Sri Lankan designer Thilina Liyanage has built a recognizable portfolio around one core idea: that architecture in wild spaces should speak the language of those spaces. His previous concepts have drawn from bird forms, insect geometries, and the angular logic of animal skeletons, earning him a following among readers who track biomimetic architecture with the same enthusiasm others reserve for gadgets. His latest, the Rhino Safari Deck, takes that approach to one of its most literal and structurally ambitious expressions yet. Rendered under overcast skies above a scrubby, semi-arid landscape scattered with cacti and boulders, the structure earns its name in full. From a distance, you are looking at a rhino. The silhouette is unmistakable: a squat, armored mass with a pronounced horn erupting from the roofline, flanked by secondary angular spires that read as ears, the whole thing hunched forward on its platform like the animal mid-charge.

Liyanage named the project “Kifaru Point,” using the Swahili word for rhino, which sets the geographic and tonal intention clearly. The structure is conceived as a wildlife observation deck, elevated above the terrain on a concrete plinth with a timber-decked lower platform that wraps around the base. A set of steel-railed stairs leads visitors up from the rocky ground level, and the shaded gathering area beneath the main structure provides a transition space before the ascent continues to the upper observation level. The interior views glimpsed in the renders show open, framed apertures that funnel sightlines out across the flat scrubland below, the kind of panoramic sweep that makes the elevated position feel earned rather than arbitrary. As a piece of safari infrastructure, Kifaru Point is doing something most viewing platforms do not bother attempting: it turns the act of looking at animals into an architectural experience that is itself worth looking at.

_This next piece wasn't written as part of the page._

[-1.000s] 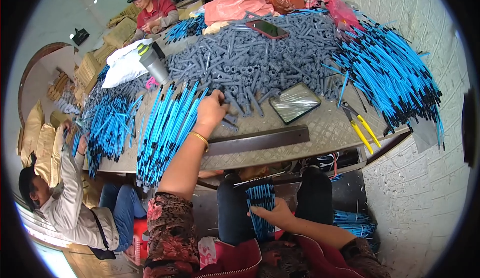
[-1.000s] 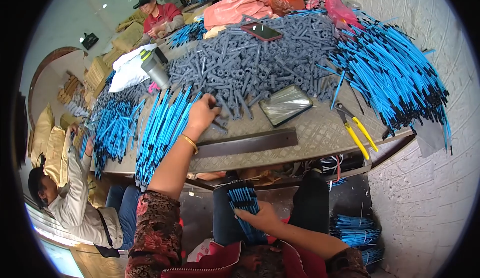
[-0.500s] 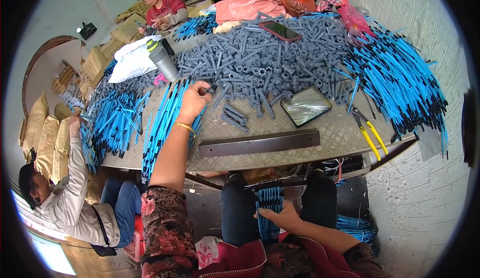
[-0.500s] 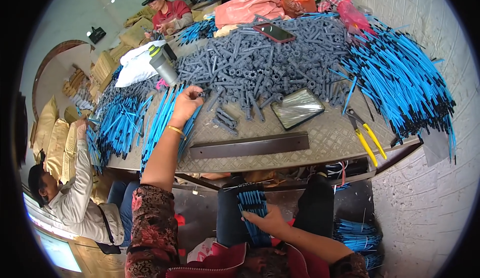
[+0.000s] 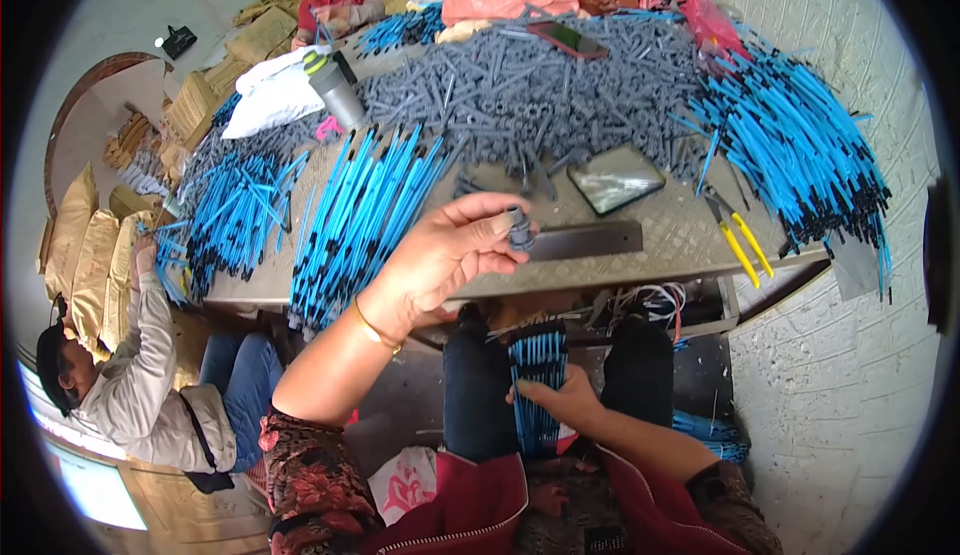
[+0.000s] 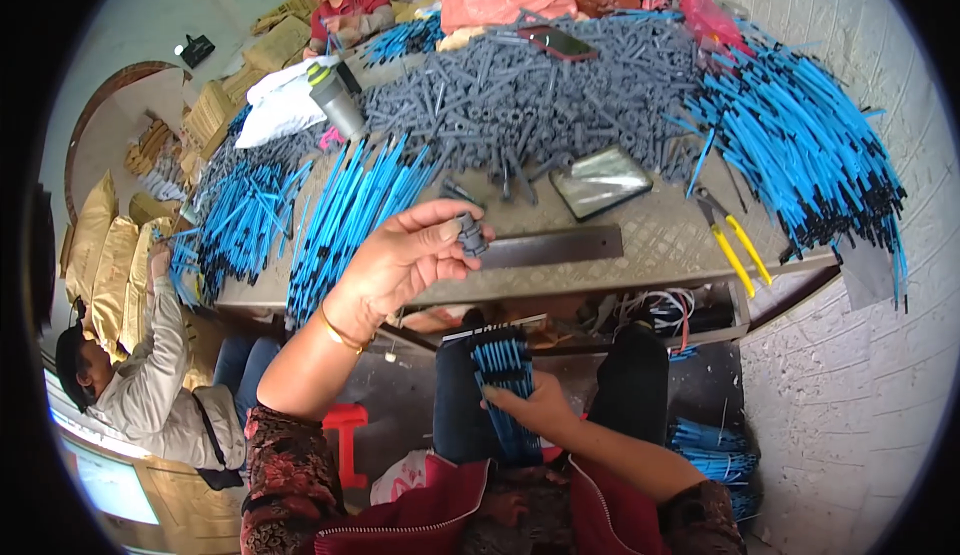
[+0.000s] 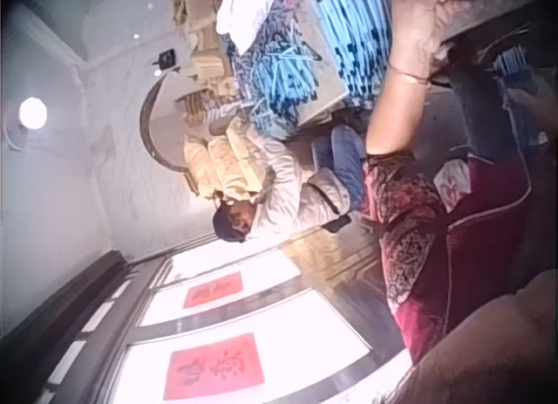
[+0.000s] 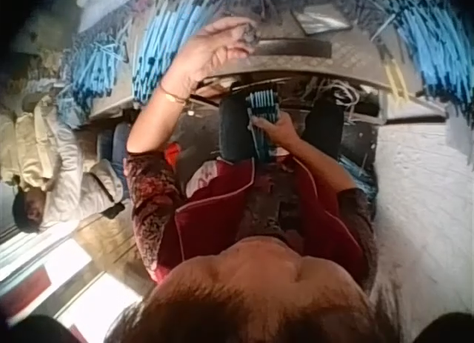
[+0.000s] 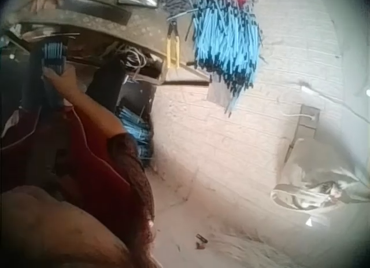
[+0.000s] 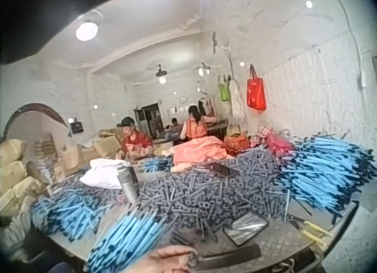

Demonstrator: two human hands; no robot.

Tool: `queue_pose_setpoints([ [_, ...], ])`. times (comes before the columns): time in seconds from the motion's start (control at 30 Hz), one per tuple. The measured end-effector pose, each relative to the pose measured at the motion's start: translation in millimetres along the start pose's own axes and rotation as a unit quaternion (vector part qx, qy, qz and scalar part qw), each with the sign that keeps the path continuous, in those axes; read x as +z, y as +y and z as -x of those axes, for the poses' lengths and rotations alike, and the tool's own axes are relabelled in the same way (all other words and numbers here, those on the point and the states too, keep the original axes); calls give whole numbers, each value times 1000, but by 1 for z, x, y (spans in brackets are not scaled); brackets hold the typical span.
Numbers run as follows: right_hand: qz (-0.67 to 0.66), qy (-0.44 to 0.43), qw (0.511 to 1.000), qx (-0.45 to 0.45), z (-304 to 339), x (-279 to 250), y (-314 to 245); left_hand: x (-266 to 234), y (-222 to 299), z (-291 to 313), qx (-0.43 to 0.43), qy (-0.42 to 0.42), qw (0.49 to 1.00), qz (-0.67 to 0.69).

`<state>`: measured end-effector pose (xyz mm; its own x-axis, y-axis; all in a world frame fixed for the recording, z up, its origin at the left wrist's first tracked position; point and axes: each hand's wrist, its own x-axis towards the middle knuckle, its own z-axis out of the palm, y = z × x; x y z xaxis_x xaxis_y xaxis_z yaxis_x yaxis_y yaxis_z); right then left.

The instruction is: Assembling and trimming bundles of blue wire-like components using pliers.

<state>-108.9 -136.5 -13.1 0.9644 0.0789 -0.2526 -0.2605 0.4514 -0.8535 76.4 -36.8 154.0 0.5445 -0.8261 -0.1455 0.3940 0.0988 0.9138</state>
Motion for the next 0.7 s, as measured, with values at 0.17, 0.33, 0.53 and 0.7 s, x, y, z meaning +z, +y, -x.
queue_pose_setpoints([
  [0.17,-8,0,1000,2,-1,3,-3,-14,-38,40,-25,56,997,54],
  [0.33,6,4,1000,-4,-7,5,-4,-24,-50,56,-77,77,993,51],
  [0.53,16,-3,1000,1,-10,11,-5,-27,-51,64,-82,70,994,17],
  [0.7,49,-1,999,4,-12,15,-5,-30,-47,68,-73,84,993,-31],
])
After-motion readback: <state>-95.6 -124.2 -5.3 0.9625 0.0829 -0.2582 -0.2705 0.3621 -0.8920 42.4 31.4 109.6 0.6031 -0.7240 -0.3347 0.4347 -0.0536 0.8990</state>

Designer: Thilina Liyanage

The entire form is built from triangulated steel frames, with each panel clad in ribbed, corrugated steel slats that create a warm, striated texture across the facets. Spherical steel nodes connect the struts at every junction, giving the whole skeleton a Meccano-meets-brutalism quality that suits the rugged setting perfectly. There is no smooth surface anywhere on this building. Every plane is either angled, folded, or interrupted, and the aggregate effect genuinely reads as armored hide from the outside while remaining open and structurally legible from within. The corrugated steel and timber combination ages well in outdoor conditions, which matters for a structure intended to sit in a landscape indefinitely rather than perform at an exhibition and disappear.

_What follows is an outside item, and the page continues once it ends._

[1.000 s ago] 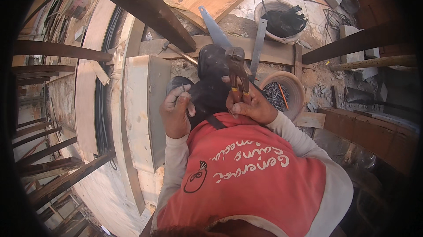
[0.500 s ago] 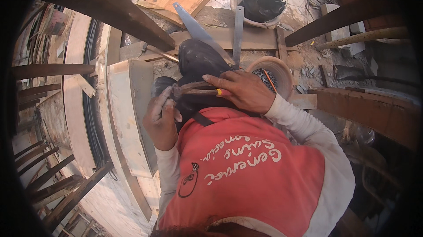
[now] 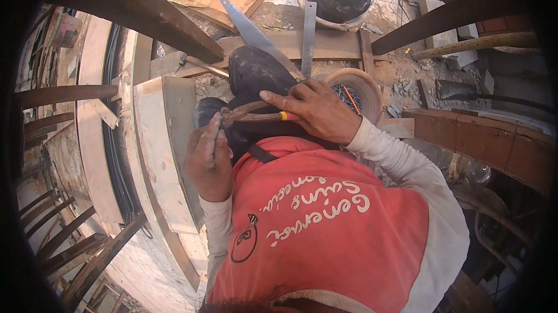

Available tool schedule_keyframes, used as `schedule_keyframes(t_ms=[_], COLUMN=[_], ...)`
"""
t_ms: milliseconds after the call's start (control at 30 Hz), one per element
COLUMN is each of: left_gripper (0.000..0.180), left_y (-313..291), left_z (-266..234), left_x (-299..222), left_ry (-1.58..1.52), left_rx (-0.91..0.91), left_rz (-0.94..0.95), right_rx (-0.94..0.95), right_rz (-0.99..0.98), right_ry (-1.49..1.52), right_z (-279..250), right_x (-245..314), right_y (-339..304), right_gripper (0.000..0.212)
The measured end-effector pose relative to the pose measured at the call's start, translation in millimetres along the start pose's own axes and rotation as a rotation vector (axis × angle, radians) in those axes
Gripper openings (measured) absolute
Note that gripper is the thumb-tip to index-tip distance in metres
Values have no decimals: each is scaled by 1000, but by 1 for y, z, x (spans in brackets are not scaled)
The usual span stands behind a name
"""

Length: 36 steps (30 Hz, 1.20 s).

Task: The person prepares wooden boards by using a saw to cut a notch, hammering nails into the boards, and using pliers to pull out or adjust nails.

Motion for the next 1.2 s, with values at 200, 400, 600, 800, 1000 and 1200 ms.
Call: schedule_keyframes(t_ms=[200, 400, 600, 800, 1000, 1200], left_gripper=[33, 35, 26, 26, 29, 28], left_y=[1, 3, -6, -12, -14, -13], left_z=[0, 12, 16, 23, 21, 20], left_x=[0, -1, -24, 29, 32, 28], left_ry=[-7, 97, 7, -591, -788, -619], left_rx=[1, 30, 106, 172, 118, 146], left_rz=[12, 70, 34, -500, -542, -473], right_rx=[-12, 35, -103, -52, 55, 80], right_rz=[-12, 75, 235, 204, 35, 10], right_ry=[-158, 33, 127, 357, 208, 180], right_z=[3, 41, 69, 41, 29, 27], right_x=[-6, -42, -77, -58, -20, -14], right_y=[-2, -3, 5, 3, -3, 1], right_gripper=[66, 43, 27, 35, 48, 64])
Point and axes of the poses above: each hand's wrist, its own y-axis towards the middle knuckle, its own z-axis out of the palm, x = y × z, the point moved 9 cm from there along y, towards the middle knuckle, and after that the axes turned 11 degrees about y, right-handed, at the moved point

What Liyanage is clearly working through in this series is the question of how a building earns its place in a landscape. The typical eco-lodge answer involves receding into the environment through natural materials and muted palettes, becoming invisible by design. Kifaru Point goes the opposite direction: it announces itself as a landmark, a destination, something you orient toward from across the plain. The rhino reference gives it a totemic presence that goes beyond novelty. Rhinos are ancient, armored, and critically endangered, and a safari deck that reads visually as one of those animals is making an argument about the relationship between the people who come to observe wildlife and the wildlife itself. Biomimetic architecture has a long tradition of borrowing animal logic for structural efficiency, but borrowing it for symbolic weight, for the purpose of rhino conservation awareness built into a building’s silhouette, is a less common move and a more interesting one.

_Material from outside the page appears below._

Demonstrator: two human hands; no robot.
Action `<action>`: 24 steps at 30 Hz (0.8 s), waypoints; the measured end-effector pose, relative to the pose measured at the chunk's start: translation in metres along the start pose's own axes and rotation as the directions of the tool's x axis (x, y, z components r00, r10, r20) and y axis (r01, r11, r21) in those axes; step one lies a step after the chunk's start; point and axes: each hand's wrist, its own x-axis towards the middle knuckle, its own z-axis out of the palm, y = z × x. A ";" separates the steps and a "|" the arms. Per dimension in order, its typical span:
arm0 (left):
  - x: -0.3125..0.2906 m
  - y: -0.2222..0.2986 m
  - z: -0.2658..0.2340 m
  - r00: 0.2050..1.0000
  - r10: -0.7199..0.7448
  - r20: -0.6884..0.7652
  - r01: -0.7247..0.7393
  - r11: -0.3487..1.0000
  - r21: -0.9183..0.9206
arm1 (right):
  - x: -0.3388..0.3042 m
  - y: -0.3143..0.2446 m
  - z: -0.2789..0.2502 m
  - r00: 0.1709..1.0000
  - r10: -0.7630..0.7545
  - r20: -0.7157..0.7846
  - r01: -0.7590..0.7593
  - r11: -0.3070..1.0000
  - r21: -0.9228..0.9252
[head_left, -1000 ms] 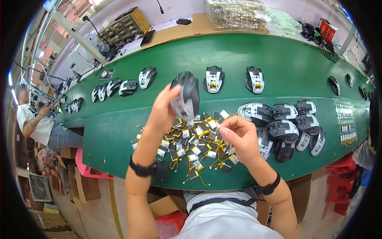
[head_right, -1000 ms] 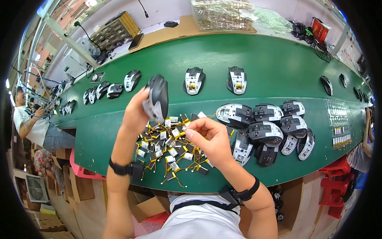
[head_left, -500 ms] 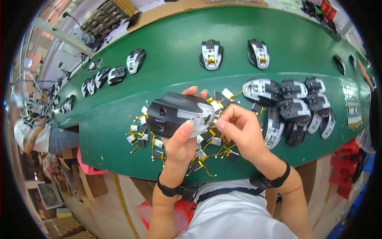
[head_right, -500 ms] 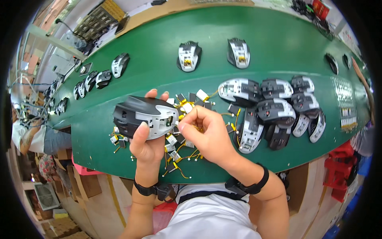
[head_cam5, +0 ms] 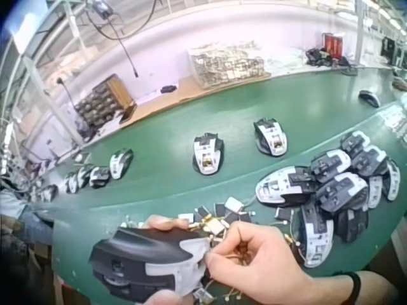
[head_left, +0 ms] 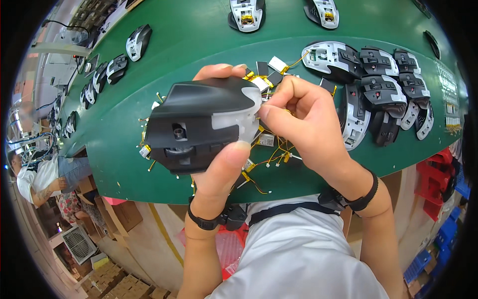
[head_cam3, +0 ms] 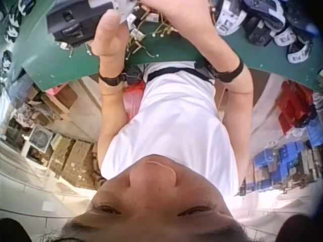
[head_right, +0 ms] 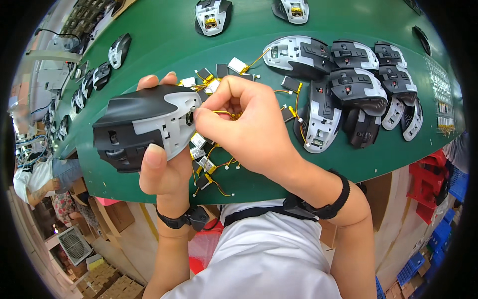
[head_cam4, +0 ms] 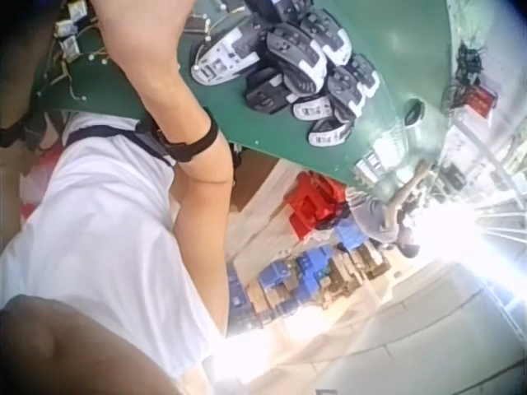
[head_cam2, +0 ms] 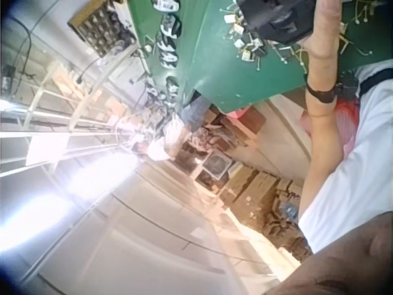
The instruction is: The person assembles small electronic devices by inserting battery packs into the open casings. They pick up a casing, insert a battery, and place the completed unit on the table, repeating this process for multiple units.
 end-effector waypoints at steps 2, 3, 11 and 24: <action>-0.003 -0.004 -0.001 0.999 0.035 0.001 -0.035 0.998 0.049 | -0.001 0.005 -0.001 0.999 0.037 0.000 -0.037 0.998 0.055; -0.002 -0.006 -0.002 0.998 0.057 0.010 -0.057 0.994 0.095 | -0.001 0.006 -0.001 0.999 0.034 -0.002 -0.034 0.998 0.062; -0.005 -0.008 -0.003 0.997 0.062 0.048 -0.069 0.985 0.157 | -0.003 0.007 -0.001 0.999 -0.036 -0.001 0.036 0.999 -0.012; 0.007 -0.013 -0.024 0.960 0.092 0.264 -0.058 0.989 -0.133 | 0.009 -0.008 -0.017 0.963 0.183 0.197 -0.178 0.983 -0.043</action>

The rendered setting positions Kifaru Point among desert shrubs and saguaro-like cacti, suggesting a location somewhere in southern or eastern Africa, though the landscape has a looseness that keeps the concept legible across multiple possible sites. The palette of weathered steel and warm timber sits comfortably against the muted greens and grays of the terrain, and the overcast sky in most of Thilina Liyanage’s renders gives the structure a moody weight that a blue-sky backdrop would have undercut entirely. He knows how to light his visualizations for atmosphere, and that skill is doing real work here, making a conceptual project feel like a building that already exists and is already waiting for visitors to climb its stairs and look out across the plain at whatever is moving in the distance.